Yeah. And I actually don't think that that's what Louis thinks he's doing. I think that that's Armand's perspective. I think that Armand thinks that a suicide is being chronicled before it happens. I think that's Armand fearing history repeating itself because the last time Daniel was around, Louis attempted suicide. And he is planning to expose their vampire nature through this book.
armand saying you're chronicling a suicide i think that's armand's perspective of what this interview is and that's like why he was hesitant to do it and also because of claudia reasons right like that's like the real reason that he wants to control this interview but um This is also the first scene where we hear Armand say, I care for him more than he cares for himself, which is obviously going to be a huge thing in season two. And.

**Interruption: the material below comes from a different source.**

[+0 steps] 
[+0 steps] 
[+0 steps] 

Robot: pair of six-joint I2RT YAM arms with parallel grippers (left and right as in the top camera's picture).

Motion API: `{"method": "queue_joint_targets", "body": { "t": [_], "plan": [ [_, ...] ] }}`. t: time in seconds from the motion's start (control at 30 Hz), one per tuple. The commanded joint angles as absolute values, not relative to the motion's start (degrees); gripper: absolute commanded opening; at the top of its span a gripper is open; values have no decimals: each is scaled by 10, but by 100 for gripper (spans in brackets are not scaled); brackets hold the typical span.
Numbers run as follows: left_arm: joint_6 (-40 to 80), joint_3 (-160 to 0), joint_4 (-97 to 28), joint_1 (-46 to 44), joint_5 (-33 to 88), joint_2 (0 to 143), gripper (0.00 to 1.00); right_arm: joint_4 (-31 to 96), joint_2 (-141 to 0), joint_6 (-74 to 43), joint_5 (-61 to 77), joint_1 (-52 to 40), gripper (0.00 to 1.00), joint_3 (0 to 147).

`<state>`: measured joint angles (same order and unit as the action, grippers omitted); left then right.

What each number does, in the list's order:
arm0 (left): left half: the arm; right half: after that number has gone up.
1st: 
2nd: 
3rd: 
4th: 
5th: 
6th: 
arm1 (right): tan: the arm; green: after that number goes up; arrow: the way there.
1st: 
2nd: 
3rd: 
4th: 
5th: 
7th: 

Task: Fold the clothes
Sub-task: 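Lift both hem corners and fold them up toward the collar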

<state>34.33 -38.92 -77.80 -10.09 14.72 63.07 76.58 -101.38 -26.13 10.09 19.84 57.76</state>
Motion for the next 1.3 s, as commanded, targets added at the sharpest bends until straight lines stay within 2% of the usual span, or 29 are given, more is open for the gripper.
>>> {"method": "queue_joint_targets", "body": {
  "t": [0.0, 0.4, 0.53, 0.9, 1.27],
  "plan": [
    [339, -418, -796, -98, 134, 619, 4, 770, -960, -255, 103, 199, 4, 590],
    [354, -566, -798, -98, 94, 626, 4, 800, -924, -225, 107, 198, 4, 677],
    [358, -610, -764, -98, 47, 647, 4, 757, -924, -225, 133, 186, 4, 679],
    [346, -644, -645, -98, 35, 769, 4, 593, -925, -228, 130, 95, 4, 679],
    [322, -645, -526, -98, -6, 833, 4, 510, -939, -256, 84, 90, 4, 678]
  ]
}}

it's like no you don't louis can take care of himself just fine um louis literally cuts him off like he says that you're giving unsolicited opinions here um it's just yeah it's telling about their relationship like louis doesn't agree with him you know what i mean and um yeah i don't think that louis sees this as um
chronicling his death i think he knows that it's dangerous what he's doing but that's not even like top of mind for him and i think that this whole interview is really um with like knowing the season two context and um knowing Jacob Anderson's perspective and interviews that he's shared about this whole concept. It's at the time of recording this episode.
I interviewed Jacob Anderson yesterday. So this is very top of mind for me because we did talk about this subject and he, that interview will be out by the time this episode comes out. So I'm fine with talking about it here, but he said something really interesting about how. Louis is he reaches out for help from Daniel to make sense of.
the last 50 years of his life, you know, because he can sense that something is not right. He can sense that he's missing something. And this is not something that Roland Jones ever confirmed to him. Jacob made a point of saying like, Roland won't tell me. what the inciting incident for Louis calling Daniel specifically for this was I think that Roland wants to like make sure he it's that's fine because you don't want to necessarily let your actors know what
will or won't be revealed or certain just details for them. So they're not playing it too, obviously, you know what I mean? And maybe that's what was happening with Roland Knot. choosing to like not really go in depth about that decision. Or maybe it's something completely different. But Jacob said that his, how he made sense of it, he made this decision for himself, like how he was going to play it was that Louis.
needed help he could sense that something was missing and he asked himself like a therapy kind of question when was the last time you felt safe in your life and for louis it was when he met daniel 50 years ago he has felt unsafe and a sense of unease with armand for every decade after and um he's looking for truth And the last time that he and Armand were real with each other, Jacob said, was.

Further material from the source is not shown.